═══ Input data ═══

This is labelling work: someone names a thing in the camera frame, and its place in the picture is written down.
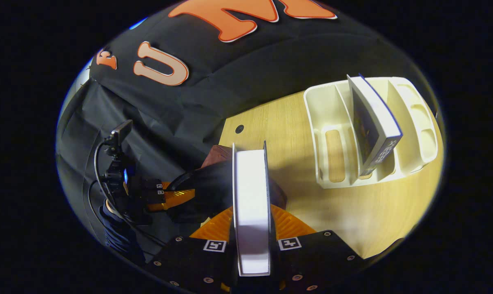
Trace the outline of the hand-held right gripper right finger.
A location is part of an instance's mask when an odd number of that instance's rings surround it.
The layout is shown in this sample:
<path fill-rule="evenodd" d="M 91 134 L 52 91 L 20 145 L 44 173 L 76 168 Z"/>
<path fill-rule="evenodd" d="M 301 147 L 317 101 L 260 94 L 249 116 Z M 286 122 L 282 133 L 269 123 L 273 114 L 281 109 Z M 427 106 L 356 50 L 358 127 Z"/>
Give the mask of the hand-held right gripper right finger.
<path fill-rule="evenodd" d="M 280 293 L 319 292 L 365 268 L 365 260 L 330 229 L 316 231 L 284 209 L 270 208 Z"/>

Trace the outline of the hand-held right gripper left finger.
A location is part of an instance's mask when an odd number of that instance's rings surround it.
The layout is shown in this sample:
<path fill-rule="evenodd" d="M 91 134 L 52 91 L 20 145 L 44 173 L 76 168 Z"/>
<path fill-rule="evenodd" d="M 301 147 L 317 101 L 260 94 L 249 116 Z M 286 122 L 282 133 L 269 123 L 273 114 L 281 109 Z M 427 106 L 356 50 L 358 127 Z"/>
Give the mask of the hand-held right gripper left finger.
<path fill-rule="evenodd" d="M 232 220 L 229 207 L 189 237 L 172 238 L 147 264 L 147 272 L 192 293 L 231 292 L 236 251 L 229 243 Z"/>

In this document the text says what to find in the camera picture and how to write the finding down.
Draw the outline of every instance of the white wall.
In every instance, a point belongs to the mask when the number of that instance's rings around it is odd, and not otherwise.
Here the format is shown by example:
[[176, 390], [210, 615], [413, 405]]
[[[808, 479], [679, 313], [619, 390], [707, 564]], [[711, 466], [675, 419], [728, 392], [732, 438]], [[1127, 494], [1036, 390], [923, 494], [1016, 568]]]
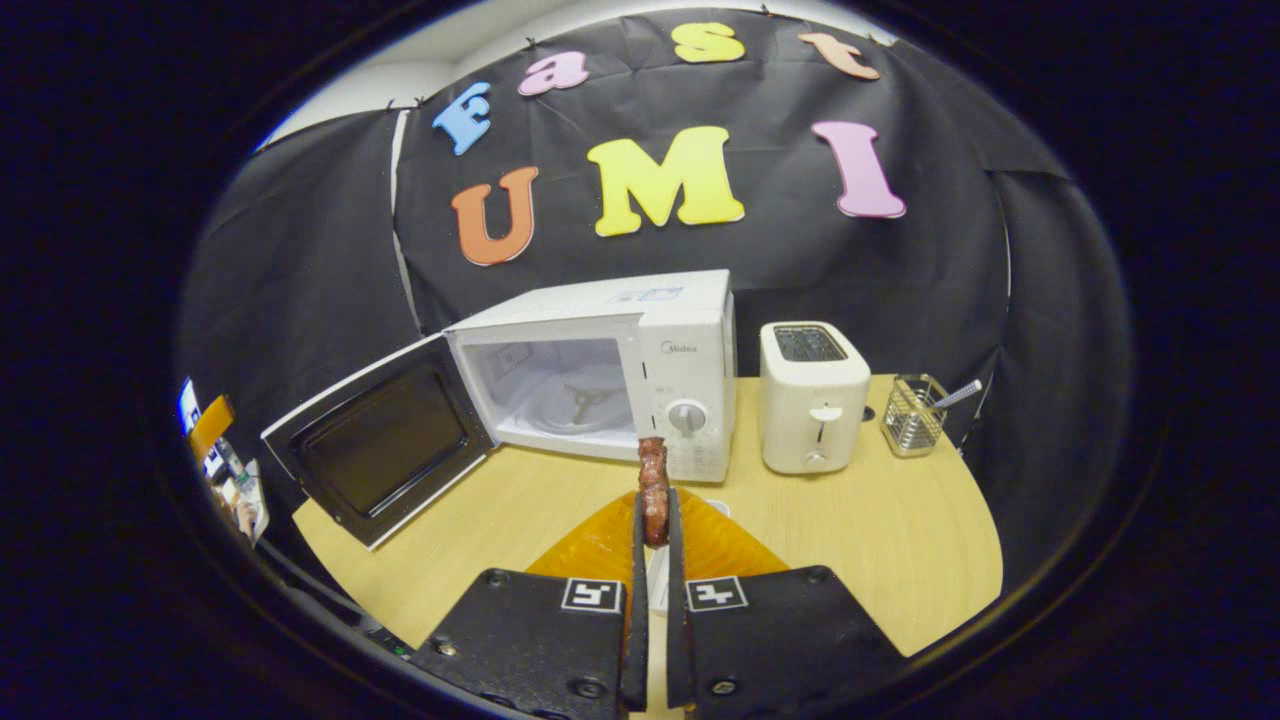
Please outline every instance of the white wall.
[[[826, 0], [767, 1], [769, 12], [814, 20], [856, 35], [896, 38], [861, 15]], [[316, 92], [262, 142], [312, 124], [380, 110], [394, 99], [408, 106], [490, 63], [545, 38], [620, 15], [680, 8], [759, 10], [760, 0], [485, 0], [410, 33]]]
[[412, 105], [415, 97], [435, 95], [451, 82], [452, 63], [417, 60], [356, 65], [312, 95], [262, 145], [332, 118], [383, 109], [390, 100], [398, 108]]

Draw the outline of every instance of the open microwave door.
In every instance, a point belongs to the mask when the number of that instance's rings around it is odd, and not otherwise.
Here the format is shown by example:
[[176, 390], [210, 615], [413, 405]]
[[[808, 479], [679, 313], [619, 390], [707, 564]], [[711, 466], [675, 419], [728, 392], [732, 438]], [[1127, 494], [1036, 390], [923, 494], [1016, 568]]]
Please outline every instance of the open microwave door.
[[494, 447], [440, 334], [312, 397], [264, 430], [262, 441], [302, 489], [369, 550]]

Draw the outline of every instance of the wire basket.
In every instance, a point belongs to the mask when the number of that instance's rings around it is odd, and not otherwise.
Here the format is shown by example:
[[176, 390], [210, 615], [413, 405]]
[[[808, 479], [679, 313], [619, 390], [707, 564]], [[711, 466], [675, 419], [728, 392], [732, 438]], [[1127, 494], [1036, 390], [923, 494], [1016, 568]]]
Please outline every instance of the wire basket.
[[915, 457], [928, 455], [942, 437], [946, 409], [932, 405], [947, 391], [932, 375], [896, 375], [888, 393], [888, 406], [881, 416], [881, 432], [893, 455]]

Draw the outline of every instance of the toaster lever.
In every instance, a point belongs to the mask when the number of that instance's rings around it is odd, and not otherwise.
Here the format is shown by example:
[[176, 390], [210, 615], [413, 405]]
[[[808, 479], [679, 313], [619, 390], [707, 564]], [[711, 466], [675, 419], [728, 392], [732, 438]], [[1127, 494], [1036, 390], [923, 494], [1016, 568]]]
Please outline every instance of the toaster lever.
[[809, 411], [809, 416], [819, 423], [835, 423], [844, 414], [844, 407], [814, 407]]

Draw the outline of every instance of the microwave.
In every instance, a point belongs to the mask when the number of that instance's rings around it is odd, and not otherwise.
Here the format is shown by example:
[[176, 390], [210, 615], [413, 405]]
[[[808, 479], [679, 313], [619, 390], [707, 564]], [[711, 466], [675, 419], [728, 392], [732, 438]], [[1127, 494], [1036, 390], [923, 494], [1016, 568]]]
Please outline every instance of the microwave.
[[261, 433], [370, 550], [509, 443], [722, 483], [737, 364], [728, 270], [540, 288], [342, 379]]

═══

> [Task to carry out]
Omit the pictures; print the records above exactly.

> [Answer to the problem]
This is labelling work: someone names a thing in the camera frame, and its place in the picture is written down.
Trace the outline of the hand-held right gripper right finger.
A location is part of an instance's mask when an odd number of that instance's rings surround it.
The layout is shown in this sample:
<path fill-rule="evenodd" d="M 91 134 L 52 91 L 20 145 L 44 173 L 76 168 Z"/>
<path fill-rule="evenodd" d="M 301 147 L 317 101 L 260 94 L 249 116 Z M 286 122 L 282 133 L 269 123 L 273 114 L 281 109 Z M 427 106 L 356 50 L 358 127 Z"/>
Give the mask of the hand-held right gripper right finger.
<path fill-rule="evenodd" d="M 280 293 L 319 292 L 365 268 L 365 260 L 330 229 L 316 231 L 284 209 L 270 208 Z"/>

Trace the outline of the hand-held right gripper left finger.
A location is part of an instance's mask when an odd number of that instance's rings surround it.
The layout is shown in this sample:
<path fill-rule="evenodd" d="M 91 134 L 52 91 L 20 145 L 44 173 L 76 168 Z"/>
<path fill-rule="evenodd" d="M 301 147 L 317 101 L 260 94 L 249 116 Z M 286 122 L 282 133 L 269 123 L 273 114 L 281 109 Z M 427 106 L 356 50 L 358 127 Z"/>
Give the mask of the hand-held right gripper left finger.
<path fill-rule="evenodd" d="M 232 220 L 229 207 L 189 237 L 172 238 L 147 264 L 147 272 L 192 293 L 231 292 L 236 251 L 229 243 Z"/>

In this document the text says what to find in the camera picture and how to write the finding down.
Draw the outline of every instance of the white wall.
In every instance, a point belongs to the mask when the number of that instance's rings around it is odd, and not otherwise.
Here the format is shown by example:
[[176, 390], [210, 615], [413, 405]]
[[[808, 479], [679, 313], [619, 390], [707, 564]], [[711, 466], [675, 419], [728, 392], [732, 438]], [[1127, 494], [1036, 390], [923, 494], [1016, 568]]]
Please outline every instance of the white wall.
[[[826, 0], [767, 1], [769, 12], [814, 20], [856, 35], [896, 38], [861, 15]], [[316, 92], [262, 142], [312, 124], [380, 110], [394, 99], [408, 106], [490, 63], [545, 38], [620, 15], [680, 8], [759, 10], [760, 0], [485, 0], [410, 33]]]
[[412, 105], [415, 97], [435, 95], [451, 82], [452, 63], [417, 60], [356, 65], [312, 95], [262, 145], [332, 118], [383, 109], [390, 100], [398, 108]]

Draw the outline of every instance of the open microwave door.
In every instance, a point belongs to the mask when the number of that instance's rings around it is odd, and not otherwise.
Here the format is shown by example:
[[176, 390], [210, 615], [413, 405]]
[[[808, 479], [679, 313], [619, 390], [707, 564]], [[711, 466], [675, 419], [728, 392], [732, 438]], [[1127, 494], [1036, 390], [923, 494], [1016, 568]]]
Please outline every instance of the open microwave door.
[[494, 447], [440, 334], [312, 397], [264, 430], [262, 441], [302, 489], [369, 550]]

Draw the outline of every instance of the wire basket.
In every instance, a point belongs to the mask when the number of that instance's rings around it is odd, and not otherwise.
Here the format is shown by example:
[[176, 390], [210, 615], [413, 405]]
[[[808, 479], [679, 313], [619, 390], [707, 564]], [[711, 466], [675, 419], [728, 392], [732, 438]], [[1127, 494], [1036, 390], [923, 494], [1016, 568]]]
Please outline every instance of the wire basket.
[[915, 457], [928, 455], [942, 437], [946, 409], [932, 405], [947, 391], [932, 375], [896, 375], [888, 393], [888, 406], [881, 416], [881, 432], [893, 455]]

Draw the outline of every instance of the toaster lever.
In every instance, a point belongs to the mask when the number of that instance's rings around it is odd, and not otherwise.
Here the format is shown by example:
[[176, 390], [210, 615], [413, 405]]
[[[808, 479], [679, 313], [619, 390], [707, 564]], [[711, 466], [675, 419], [728, 392], [732, 438]], [[1127, 494], [1036, 390], [923, 494], [1016, 568]]]
Please outline every instance of the toaster lever.
[[809, 411], [809, 416], [819, 423], [835, 423], [844, 414], [844, 407], [814, 407]]

Draw the outline of every instance of the microwave.
In every instance, a point belongs to the mask when the number of that instance's rings around it is odd, and not otherwise.
Here the format is shown by example:
[[176, 390], [210, 615], [413, 405]]
[[[808, 479], [679, 313], [619, 390], [707, 564]], [[711, 466], [675, 419], [728, 392], [732, 438]], [[1127, 494], [1036, 390], [923, 494], [1016, 568]]]
Please outline every instance of the microwave.
[[261, 433], [370, 550], [509, 443], [722, 483], [737, 364], [728, 270], [540, 288], [342, 379]]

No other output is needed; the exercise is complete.